Jack Kornfield has said that every once in a while he spends a day imagining that everyone else is a fully enlightened Buddha who has been sent to teach him something. It’s a useful practice, even if you can keep it going for only an hour or so.

I’m grateful to all of my teachers. That includes the minister who, when I was president of a congregation, submitted his own performance evaluation to the denomination’s director of ministerial settlement over my name, without my having seen it. It includes the rabbi who, when I was 18, gave a homily during a solemn service complaining about people like me, who came to the synagogue without being members and paying dues. At the time, my mother and I were barely scraping by and could not afford membership.

MonkThat minister and that rabbi each taught me a lot, as did some of the wonderful Unitarian Universalist ministers I’ve known in my 30-some years in that religion. I won’t attempt to name any of them for fear of leaving someone out. There have been many.

Buddhism is my primary spiritual home, and I especially thank Lama Surya Das, Thich Nhat Hanh, Anh-Huong Nguyen, the Dalai Lama, Tara Brach, Jack Kornfield, Bhante Henepola Gunaratana, James Ishmael Ford (who is a UU minister as well as a Zen priest), and some great teachers of the past, such as Marpa, Longchenpa, and Milarepa, as well as the historical Buddha, Siddhartha Gautama, and the earliest disciples who carried his words to the next generation.

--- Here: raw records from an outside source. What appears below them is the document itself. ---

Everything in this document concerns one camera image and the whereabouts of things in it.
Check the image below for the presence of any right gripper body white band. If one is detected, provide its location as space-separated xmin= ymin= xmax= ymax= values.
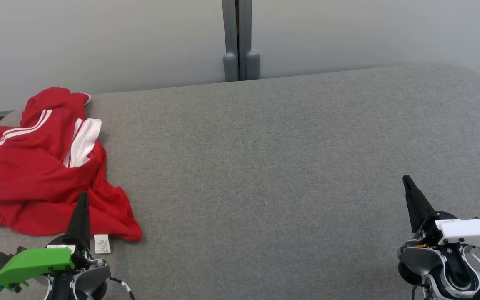
xmin=411 ymin=210 xmax=480 ymax=254

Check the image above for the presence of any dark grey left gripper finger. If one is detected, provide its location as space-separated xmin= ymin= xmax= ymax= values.
xmin=65 ymin=191 xmax=91 ymax=247

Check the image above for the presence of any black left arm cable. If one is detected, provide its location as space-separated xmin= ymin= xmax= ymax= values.
xmin=109 ymin=276 xmax=135 ymax=300

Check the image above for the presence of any red shirt with white sleeves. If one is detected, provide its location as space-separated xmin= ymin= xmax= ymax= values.
xmin=0 ymin=106 xmax=143 ymax=255

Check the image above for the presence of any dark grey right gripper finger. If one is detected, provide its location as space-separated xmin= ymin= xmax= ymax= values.
xmin=402 ymin=175 xmax=437 ymax=235

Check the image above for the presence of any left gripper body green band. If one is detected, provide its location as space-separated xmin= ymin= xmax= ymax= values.
xmin=0 ymin=234 xmax=93 ymax=292

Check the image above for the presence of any grey partition post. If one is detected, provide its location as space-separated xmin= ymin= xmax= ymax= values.
xmin=239 ymin=0 xmax=260 ymax=80
xmin=222 ymin=0 xmax=239 ymax=83

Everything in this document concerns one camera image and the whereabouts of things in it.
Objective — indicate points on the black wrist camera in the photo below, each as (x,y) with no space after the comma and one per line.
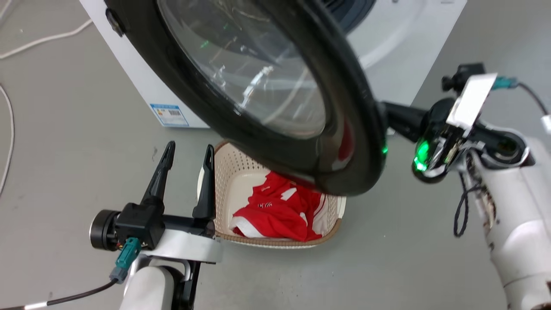
(462,75)
(137,224)

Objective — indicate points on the white washing machine body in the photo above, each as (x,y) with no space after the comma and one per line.
(400,47)

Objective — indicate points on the red white garment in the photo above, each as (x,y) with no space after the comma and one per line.
(280,211)

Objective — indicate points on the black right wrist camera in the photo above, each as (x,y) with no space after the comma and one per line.
(462,75)

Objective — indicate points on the beige perforated laundry basket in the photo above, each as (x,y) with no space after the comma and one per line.
(234,181)

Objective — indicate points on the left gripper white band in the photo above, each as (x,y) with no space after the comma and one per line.
(193,245)

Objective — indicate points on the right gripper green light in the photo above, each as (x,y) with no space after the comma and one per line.
(434,142)

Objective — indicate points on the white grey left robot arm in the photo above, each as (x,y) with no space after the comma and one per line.
(148,286)

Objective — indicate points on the blue white energy label sticker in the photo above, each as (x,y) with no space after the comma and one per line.
(169,115)

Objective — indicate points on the black round glass washer door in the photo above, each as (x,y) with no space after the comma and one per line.
(275,142)

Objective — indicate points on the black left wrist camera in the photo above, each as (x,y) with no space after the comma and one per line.
(137,224)

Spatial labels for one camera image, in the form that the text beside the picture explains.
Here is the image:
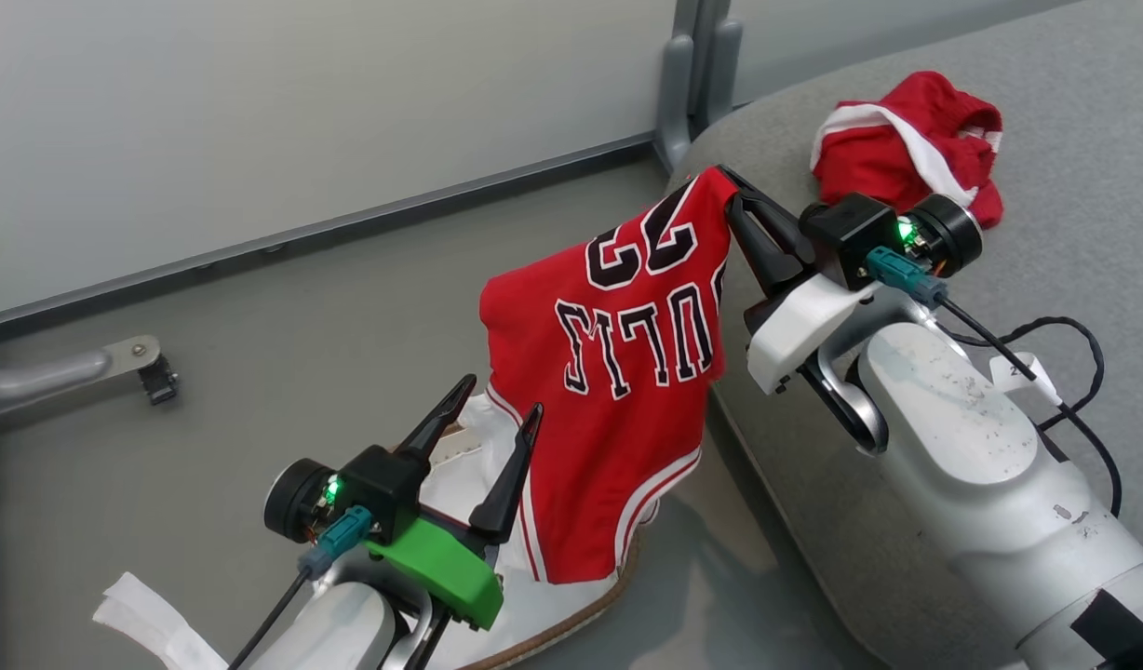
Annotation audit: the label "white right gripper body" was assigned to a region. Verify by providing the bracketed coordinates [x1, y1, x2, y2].
[746, 274, 885, 396]

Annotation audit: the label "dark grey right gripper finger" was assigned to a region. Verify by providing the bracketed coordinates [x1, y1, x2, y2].
[717, 165, 818, 272]
[725, 193, 802, 300]

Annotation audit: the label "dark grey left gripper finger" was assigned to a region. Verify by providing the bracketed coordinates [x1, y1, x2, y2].
[394, 374, 478, 467]
[466, 403, 545, 546]

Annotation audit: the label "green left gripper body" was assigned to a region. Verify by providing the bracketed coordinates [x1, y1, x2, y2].
[365, 515, 505, 633]

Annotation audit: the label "red Bulls 23 jersey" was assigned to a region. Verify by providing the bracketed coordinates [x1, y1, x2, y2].
[478, 166, 743, 586]

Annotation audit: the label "red shorts with white stripe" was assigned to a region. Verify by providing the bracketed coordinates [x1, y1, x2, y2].
[810, 71, 1006, 231]

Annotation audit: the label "white cloth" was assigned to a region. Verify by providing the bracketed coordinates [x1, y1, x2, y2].
[419, 391, 545, 596]

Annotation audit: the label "grey fabric sofa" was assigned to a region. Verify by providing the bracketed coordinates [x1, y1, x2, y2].
[669, 0, 1143, 670]

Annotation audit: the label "white laundry basket brown rim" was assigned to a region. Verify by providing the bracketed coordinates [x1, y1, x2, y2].
[427, 423, 645, 670]

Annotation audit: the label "black caster wheel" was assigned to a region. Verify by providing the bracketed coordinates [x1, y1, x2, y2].
[138, 355, 180, 407]

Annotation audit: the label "grey partition foot bar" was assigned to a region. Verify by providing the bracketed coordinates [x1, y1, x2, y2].
[0, 335, 163, 422]

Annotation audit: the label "black cable with teal plug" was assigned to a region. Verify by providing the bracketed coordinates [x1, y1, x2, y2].
[865, 246, 1124, 518]
[225, 505, 375, 670]

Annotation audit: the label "grey partition post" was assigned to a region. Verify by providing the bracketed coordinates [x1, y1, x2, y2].
[654, 0, 746, 174]

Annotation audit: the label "white paper cable tag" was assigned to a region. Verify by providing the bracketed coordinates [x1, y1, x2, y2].
[988, 351, 1064, 408]

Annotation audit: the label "grey partition bottom rail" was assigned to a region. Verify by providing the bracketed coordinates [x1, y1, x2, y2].
[0, 130, 658, 338]

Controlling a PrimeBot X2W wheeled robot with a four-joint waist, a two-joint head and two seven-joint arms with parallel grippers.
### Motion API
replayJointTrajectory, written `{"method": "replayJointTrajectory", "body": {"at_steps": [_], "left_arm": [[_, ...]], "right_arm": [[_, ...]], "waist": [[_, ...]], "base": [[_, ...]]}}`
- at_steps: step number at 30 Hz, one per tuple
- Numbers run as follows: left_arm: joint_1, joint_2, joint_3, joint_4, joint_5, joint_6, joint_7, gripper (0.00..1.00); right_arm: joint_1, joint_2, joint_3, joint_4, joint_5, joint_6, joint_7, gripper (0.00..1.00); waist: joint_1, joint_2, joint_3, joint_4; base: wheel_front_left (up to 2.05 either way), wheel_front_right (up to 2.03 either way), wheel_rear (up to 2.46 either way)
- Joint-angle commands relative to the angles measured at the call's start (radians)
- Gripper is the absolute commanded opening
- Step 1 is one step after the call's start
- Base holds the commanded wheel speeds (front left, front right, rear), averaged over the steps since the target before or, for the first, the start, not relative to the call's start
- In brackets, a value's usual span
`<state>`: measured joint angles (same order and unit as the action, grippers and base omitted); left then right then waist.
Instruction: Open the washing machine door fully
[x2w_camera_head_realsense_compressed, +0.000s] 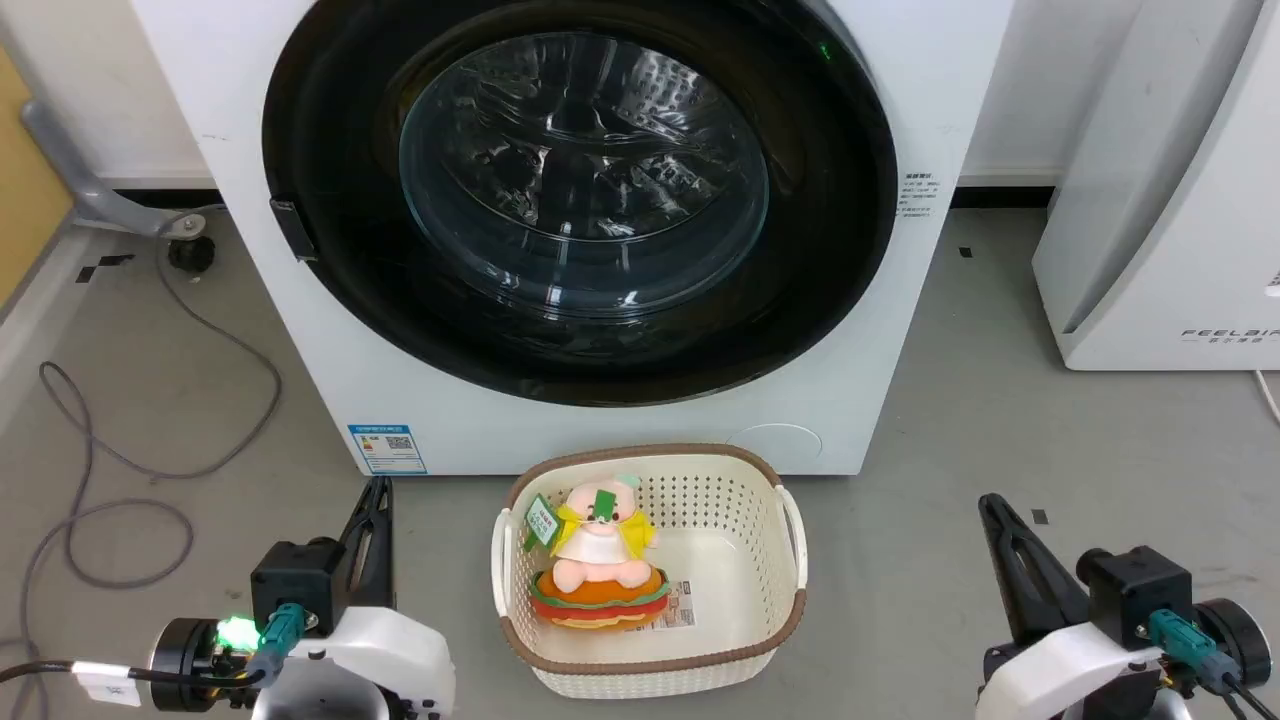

But the teachers contributing the most to my spiritual growth were not people. They were events. They were my personal tragedies, the mud from which my lotus has bloomed. I list them here not for your sympathy, but so you may see them as my educators:

  • Growing up with a frigid mother and a sick father, who died when I was 11.
  • Learning over the phone that street thugs had stabbed to death my dear friend, my virtual big sister, hours after she had left my apartment.
  • Learning, over the phone again, that my uncle and aunt had been shot to death.
  • Figuring out that my cousin Barry, who had been a great kid until his paranoid schizophrenia set in, was the killer of my uncle and aunt, his parents.
  • Hearing that Barry had hung himself in his prison cell 10 years after the murders.
  • Suffering an emotional and financial crisis that led me to re-frame who I was, how I saw myself.
  • Answering the phone once more, this time with the news that my sister and brother-in-law had an automobile accident that took their lives.
  • Getting the ultimate shock, this time delivered by deputy sheriffs at the door, that one of my two sons had died at 29 in a fall from his skateboard.

We all have pain in our lives. That we suffer is the first of the Buddha’s Four Noble Truths. My list may have more dramatic traumas than yours, or it may not. If I could start over again and omit some of those, of course I would. But they happened, they pointed me toward spiritual healing, and they are my greatest teachers. For what I have learned from them, I am grateful.

— Mel Pine (Fearless Lotus)

Copyright 2016 © Mel Harkrader Pine

One Comment Add yours

  1. juan blea says:

    I’ve always taught (because I learned it) that the demons in one’s path are often far better teachers than the angels. Thank you for sharing the soil from which you have bloomed!!